▶ **TASK INSTRUCTIONS**:
The reply should contain all of the data below, word for word.

▶ **INFORMATION SUPPLIED**:
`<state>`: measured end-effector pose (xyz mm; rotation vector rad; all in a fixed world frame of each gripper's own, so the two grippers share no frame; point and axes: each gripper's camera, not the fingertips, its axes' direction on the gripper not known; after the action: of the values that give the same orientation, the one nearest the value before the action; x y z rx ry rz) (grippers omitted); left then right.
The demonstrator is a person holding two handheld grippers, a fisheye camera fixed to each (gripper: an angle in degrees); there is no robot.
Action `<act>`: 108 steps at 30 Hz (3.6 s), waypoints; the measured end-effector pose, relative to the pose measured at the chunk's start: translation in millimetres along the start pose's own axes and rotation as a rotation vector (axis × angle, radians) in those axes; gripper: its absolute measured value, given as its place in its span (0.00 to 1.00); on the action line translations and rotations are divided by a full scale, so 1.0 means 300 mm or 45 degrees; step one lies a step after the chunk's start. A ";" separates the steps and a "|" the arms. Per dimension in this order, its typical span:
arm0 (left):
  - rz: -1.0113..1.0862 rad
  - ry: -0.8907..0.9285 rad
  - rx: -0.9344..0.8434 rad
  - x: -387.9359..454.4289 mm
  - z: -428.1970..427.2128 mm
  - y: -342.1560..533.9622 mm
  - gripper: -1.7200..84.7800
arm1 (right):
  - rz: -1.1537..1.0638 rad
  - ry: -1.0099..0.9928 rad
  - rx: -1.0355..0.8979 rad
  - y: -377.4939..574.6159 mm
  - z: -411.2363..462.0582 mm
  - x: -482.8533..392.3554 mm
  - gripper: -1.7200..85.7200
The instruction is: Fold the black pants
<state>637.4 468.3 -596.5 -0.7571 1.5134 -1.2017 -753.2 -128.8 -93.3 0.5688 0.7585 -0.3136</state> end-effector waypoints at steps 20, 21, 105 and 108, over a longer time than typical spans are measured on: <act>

▶ **FINAL ANSWER**:
`<state>`: measured end-effector pose (xyz mm; rotation vector rad; all in a fixed world frame of each gripper's own, so the two grippers share no frame; point and axes: each gripper's camera, not the fingertips, its axes' direction on the gripper not known; after the action: of the values that give the same orientation, the one nearest the value before the action; x y z rx ry rz) (grippers omitted); left then right.
The demonstrator is a person holding two handheld grippers, a fisheye camera fixed to each (gripper: an angle in degrees); there is no robot.
Action `<act>`: 108 steps at 30 Hz (3.6 s), waypoints; the measured end-effector pose, relative to the pose measured at the chunk's start: translation in millimetres along the start pose's own axes and rotation as a rotation vector (axis × angle, radians) in those axes; gripper: its absolute measured value, given as its place in its span (0.00 to 1.00); on the action line translations and rotations are divided by a full scale, so 1.0 means 300 mm or 45 degrees; step one lies a step after the chunk's start. A ";" separates the steps and a "|" the arms. Per dimension in this order, its typical span:
arm0 (left):
  - rz: -1.0113..1.0862 rad
  - ry: -0.8907..0.9285 rad
  - rx: -0.9344..0.8434 rad
  - x: -387.9359..454.4289 mm
  - z: -428.1970..427.2128 mm
  - y: -342.1560..533.9622 mm
  - gripper: -1.7200..84.7800
arm1 (right):
  - rz: -1.1537..1.0638 rad
  - ry: -1.0099..0.9928 rad
  - rx: -1.0355..0.8979 rad
  - y: -377.4939..574.6159 mm
  - z: -411.2363..462.0582 mm
  - x: -482.8533..392.3554 mm
  - gripper: -1.7200..85.7200
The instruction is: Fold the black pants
<state>637.4 468.3 -596.5 -0.7571 1.5134 -1.2017 -753.2 -128.8 -93.3 0.5688 0.7585 -0.3136</state> end-effector waypoints at steps 20, 21, 105 and 108, over a longer time than typical spans are measured on: <act>

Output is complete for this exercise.